Adrift at sea, with no place to go


Shihab Sarkar | Published: May 19, 2015 00:00:00 | Updated: November 30, 2026 06:01:00


The saga of boatloads of Myanmarese Rohingya and Bangladeshi migrants adrift at sea, starving and exhausted, is harrowing. Over the last two weeks these people in boats have been floating on sea waters near the shores of Malaysia, Indonesia and Thailand. They are primarily destined for Malaysia. But none of the three countries are willing to allow them to dock their vessels at their shores. The grave nature of the crisis takes one to the Mediterranean Sea along Italy. Here thousands of illegal migrants, mostly from West African countries, have lately been rescued from overcrowded ships and boats. Upon pressure from refugee rights activists and international fora, a sizeable number of them have been taken to temporary shelters in Italy. Decision on their fate is yet to be taken.
To their ill luck, the illegal migrants from Myanmar and Bangladesh were shooed away from the territorial waters of Indonesia, Malaysia and Thailand. Malaysia and Indonesia, however, have provided shelter to around two thousand of them. They have said it would not be possible for them to take in refugees further. Meanwhile, a crammed ferry was found adrift near a Thai island. Report of death of 100 people came from the vessel. According to maritime sources in the region, a total of eight thousand illegal Rohingya and Bangladeshi migrants are at present afloat. Perhaps the episode involving the migrants from Myanmar and Bangladesh is one of the most touching in the Asia-Pacific region in recent times. The refuge-seekers from these two countries comprise mostly the persecuted Rohingya Muslims of Myanmar and impoverished Bangladeshis. All of them have fallen prey to human traffickers.
In the global scenario of illegal migration, the traffickers have long been calling the shots both on the sea and land routes. It is the trafficking syndicates which have recently dumped the hapless Rohingya and Bangladeshi migrants at sea around Indonesia and Malaysia. Understandably, the better-life-seekers had been swindled, and later given a raw deal, before they were abandoned.
Given the unwillingness of the three countries concerned to shelter the devastated Myanmarese and Bangladeshis, many of them are feared to be dying on high sea. International Organisation of Migration (IOM) and the United Nations High Commissioner for Refugees (UNHCR) have expressed their concerns, so have many rights bodies. But the onus of resolving the crisis lies with the three Southeast Asian nations, and both Myanmar and Bangladesh.

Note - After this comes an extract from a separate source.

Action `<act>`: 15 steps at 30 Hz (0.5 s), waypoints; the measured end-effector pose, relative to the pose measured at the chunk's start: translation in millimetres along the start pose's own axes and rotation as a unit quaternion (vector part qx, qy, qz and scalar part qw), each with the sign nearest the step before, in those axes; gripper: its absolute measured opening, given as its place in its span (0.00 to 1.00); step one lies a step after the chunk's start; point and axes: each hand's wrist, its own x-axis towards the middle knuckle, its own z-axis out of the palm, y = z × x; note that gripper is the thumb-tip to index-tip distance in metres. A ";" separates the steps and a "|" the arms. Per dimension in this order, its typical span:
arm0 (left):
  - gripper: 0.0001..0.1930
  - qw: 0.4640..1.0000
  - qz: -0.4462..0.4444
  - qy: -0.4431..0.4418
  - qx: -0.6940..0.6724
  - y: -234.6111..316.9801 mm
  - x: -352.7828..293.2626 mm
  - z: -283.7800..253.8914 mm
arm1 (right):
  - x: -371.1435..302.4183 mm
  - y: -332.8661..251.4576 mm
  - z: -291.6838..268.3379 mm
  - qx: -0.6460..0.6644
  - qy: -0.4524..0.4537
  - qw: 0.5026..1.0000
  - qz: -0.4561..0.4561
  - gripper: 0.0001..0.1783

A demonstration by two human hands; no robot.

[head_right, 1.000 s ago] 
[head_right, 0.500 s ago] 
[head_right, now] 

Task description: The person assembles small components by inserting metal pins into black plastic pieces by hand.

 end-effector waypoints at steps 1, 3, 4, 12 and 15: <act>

For its part, the performance of Bangladesh has not been much satisfactory. Fishing trawlers filled with illegal migrants are periodically seized by the country's law enforcement and striking forces. Many such expeditions elude the authorities' net. With the exposure of the present crisis, the government has swung into action by instructing law enforcers to apprehend the trafficking rackets in the country's south-eastern part. Already police fingers have been pointed at a criminal nexus between the traffickers from Bangladesh, Myanmar, Thailand and Malaysia.
The voyage to Malaysia would have continued undisturbed had not the mass graves of migrants been discovered in Thailand recently. Traffickers were allegedly behind a number of migrants' killings and dumping of their bodies in mass graves near detention-cum-torture camps. After an all-out raid conducted by the Thai police, the criminals fled the scene, prompting many migrants to embark on the risky voyage afresh.
The incident related to 'boat people' from Myanmar and Bangladesh might lead to a massive humanitarian crisis. Moreover, the ordeal being undergone by the despondent migrants brings to focus the invincibility of the traffickers. It also sheds light once again on the migrants' gullibility.
The earliest mass migration saw people move out of Africa into other continents. Migration has been part of history over the last one hundred years. Since the later part of the 20th century, political persecution in one's own land and economic hardship have been cited as the two major reasons behind migration to foreign lands. The nature and patterns of migration have been changing. In the 21st century, the politico-social contexts of migration have largely disappeared. Nowadays, it is the economy that plays the most dominant role in people's movement into better-performing countries.
The tale of all illegal migrants tells the same story. No matter where they take place, or who the people and destinations are -- be it the Pacific Ocean or the Mediterranean Sea, Rohingyas or West Africans, the focal point is better life. But, sadly, international and national laws are hardly in their favour.